抑制烟曲霉生物膜形成的方法

摘要

一种抑制烟曲霉生物膜形成的方法，属于生物技术领域。包括制备药物、收集菌株、制备载体、制备孢子悬液、药物敏感试验、抑制烟曲霉生物膜和电镜扫描，将配置好的不同浓度的异绿原酸A和受试菌株的孢子悬液加入到已经装有载体的24孔板内，静置于35~37℃的生化培养箱中培养，分别在24h和48h取出载体以电镜扫描观察生物膜形态。

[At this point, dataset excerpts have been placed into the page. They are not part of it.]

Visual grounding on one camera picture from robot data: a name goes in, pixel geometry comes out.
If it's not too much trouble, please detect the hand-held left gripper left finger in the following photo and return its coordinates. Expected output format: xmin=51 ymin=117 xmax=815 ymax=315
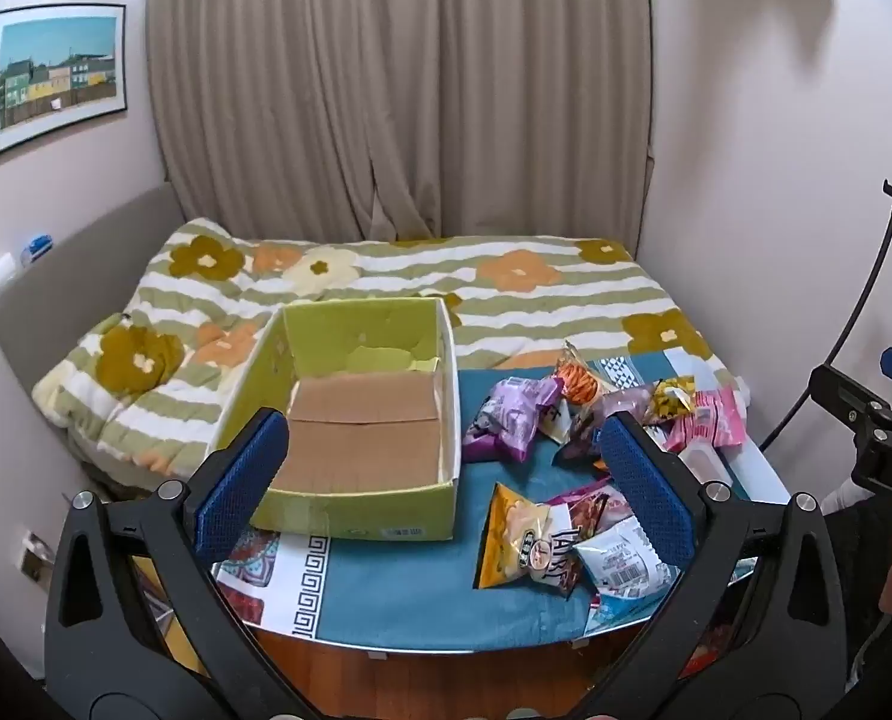
xmin=44 ymin=406 xmax=319 ymax=720

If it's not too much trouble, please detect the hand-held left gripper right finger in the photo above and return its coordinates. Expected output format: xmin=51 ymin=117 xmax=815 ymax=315
xmin=566 ymin=411 xmax=848 ymax=720

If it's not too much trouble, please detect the pinkish red snack packet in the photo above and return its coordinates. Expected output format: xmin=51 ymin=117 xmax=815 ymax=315
xmin=543 ymin=480 xmax=634 ymax=541

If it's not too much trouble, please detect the white barcode snack packet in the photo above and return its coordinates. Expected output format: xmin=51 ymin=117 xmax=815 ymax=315
xmin=573 ymin=521 xmax=680 ymax=601

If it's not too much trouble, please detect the green cardboard box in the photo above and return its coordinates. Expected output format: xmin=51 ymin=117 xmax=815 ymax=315
xmin=204 ymin=297 xmax=462 ymax=541

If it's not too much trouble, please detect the orange snack packet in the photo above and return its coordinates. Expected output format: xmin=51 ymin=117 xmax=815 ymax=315
xmin=555 ymin=343 xmax=616 ymax=407

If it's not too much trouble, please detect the yellow chips packet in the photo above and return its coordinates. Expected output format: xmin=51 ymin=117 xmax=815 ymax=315
xmin=476 ymin=481 xmax=552 ymax=590

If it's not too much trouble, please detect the purple snack packet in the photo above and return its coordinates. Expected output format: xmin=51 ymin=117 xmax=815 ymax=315
xmin=461 ymin=375 xmax=563 ymax=464

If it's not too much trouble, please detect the clear plastic container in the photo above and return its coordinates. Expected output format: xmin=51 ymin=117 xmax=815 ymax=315
xmin=678 ymin=446 xmax=734 ymax=486

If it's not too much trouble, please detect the mauve snack packet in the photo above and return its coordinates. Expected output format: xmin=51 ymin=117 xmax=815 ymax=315
xmin=555 ymin=384 xmax=658 ymax=470

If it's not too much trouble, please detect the pink snack packet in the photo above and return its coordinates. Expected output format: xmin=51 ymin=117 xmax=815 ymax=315
xmin=663 ymin=386 xmax=743 ymax=451

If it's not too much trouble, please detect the yellow and black snack packet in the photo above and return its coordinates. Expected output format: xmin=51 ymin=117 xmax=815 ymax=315
xmin=652 ymin=379 xmax=698 ymax=421

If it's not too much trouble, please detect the white and red snack packet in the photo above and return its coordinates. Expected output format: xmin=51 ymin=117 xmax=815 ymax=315
xmin=532 ymin=502 xmax=589 ymax=599

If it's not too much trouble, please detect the light blue snack packet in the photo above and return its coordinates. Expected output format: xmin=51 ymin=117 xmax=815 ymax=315
xmin=585 ymin=591 xmax=646 ymax=632

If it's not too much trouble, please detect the blue patterned tablecloth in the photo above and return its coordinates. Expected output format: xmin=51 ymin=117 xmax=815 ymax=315
xmin=213 ymin=349 xmax=755 ymax=646

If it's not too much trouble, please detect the glass-top table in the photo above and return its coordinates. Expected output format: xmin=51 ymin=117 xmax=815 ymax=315
xmin=217 ymin=555 xmax=762 ymax=662

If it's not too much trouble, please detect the floral striped blanket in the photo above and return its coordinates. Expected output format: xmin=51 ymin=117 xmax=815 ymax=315
xmin=32 ymin=217 xmax=751 ymax=482

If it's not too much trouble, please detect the grey headboard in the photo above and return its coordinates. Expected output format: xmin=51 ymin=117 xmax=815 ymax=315
xmin=0 ymin=180 xmax=184 ymax=481

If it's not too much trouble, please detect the beige curtain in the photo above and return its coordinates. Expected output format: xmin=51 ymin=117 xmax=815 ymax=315
xmin=146 ymin=0 xmax=653 ymax=245

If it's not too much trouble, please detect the framed picture of houses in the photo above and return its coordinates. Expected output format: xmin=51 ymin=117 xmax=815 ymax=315
xmin=0 ymin=4 xmax=130 ymax=161

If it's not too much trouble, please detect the wall outlet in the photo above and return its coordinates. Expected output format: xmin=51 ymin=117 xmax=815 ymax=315
xmin=18 ymin=532 xmax=58 ymax=586

本发明提供的异绿原酸A和孢子悬液的药物组只看到菌丝，胞外基质很少甚至没有，异绿原酸A能够抑制烟曲霉生物膜形成。

主权项

一种抑制烟曲霉生物膜形成的方法，包括制备药物、收集菌株、制备载体、制备孢子悬液、药物敏感试验、抑制烟曲霉生物膜和电镜扫描，其特征在于，具体操作步骤如下：（1）制备药物 取400~500mg异绿原酸A用3~6ml 100%的二甲亚砜溶解，配制成浓度为90000~100000μg/ml的溶液，于‑20℃~‑25℃储存；（2）收集菌株 收集烟曲霉菌株，质控菌株为近平滑念珠菌；（3）制备载体 将1×1 cm²聚氯乙烯薄片用75%的乙醇浸泡15‑20min，后用无菌生理盐水浸洗，作为载体；（4）制备孢子悬液 将步骤（2）收集的菌株接种到PDA培养皿，置于35~37℃生化培养箱进行复苏，后转至另一个PDA培养皿并置于35~37℃生化培养箱活化3~5天后，用5~10ml含有0.025%吐温20的磷酸盐缓冲液冲洗平皿表面收集孢子，用20~30ml MOPS缓冲的RPMI‑1640重悬孢子，用血细胞计数板调整孢子浓度，并用RPMI‑1640液体培养液调整浓度为1~3×10⁶·孢子·ml^‑1，再用RPMI‑1640液体培养基稀释50倍，得到2倍终浓度的孢子悬液；（5）药物敏感试验 微量液基稀释法，在无菌的96孔细胞培养板的第1至第10孔加入步骤（4）制备的孢子悬液，再将步骤（1）制备的异绿原酸A置于无菌的96孔细胞培养板的第1至第10孔，第1孔加入量为100μl，第2~10孔依次倍比稀释至二倍终浓度，第11孔为步骤（4）制备孢子悬液的生长对照孔，第12孔为MOPS缓冲的RPMI‑1640液体培养基，静置于35~37℃培养48h；获得异绿原酸A最低抑菌浓度MIC；（6）抑制烟曲霉生物膜 将步骤（4）制备的含有孢子悬液的载体水平放置于24孔板内，按照步骤（5）获得的MIC浓度，将亚抑菌浓度的异绿原酸A放入孔内，每个孔加入的量为1ml，静置于35~37℃的生化培养箱避光培养48~50h，间隔24h用相同药物换液；（7）电镜扫描 将步骤（6）制备的烟曲霉生物膜在培养时间为24h和48h用扫描电镜进行形态观察。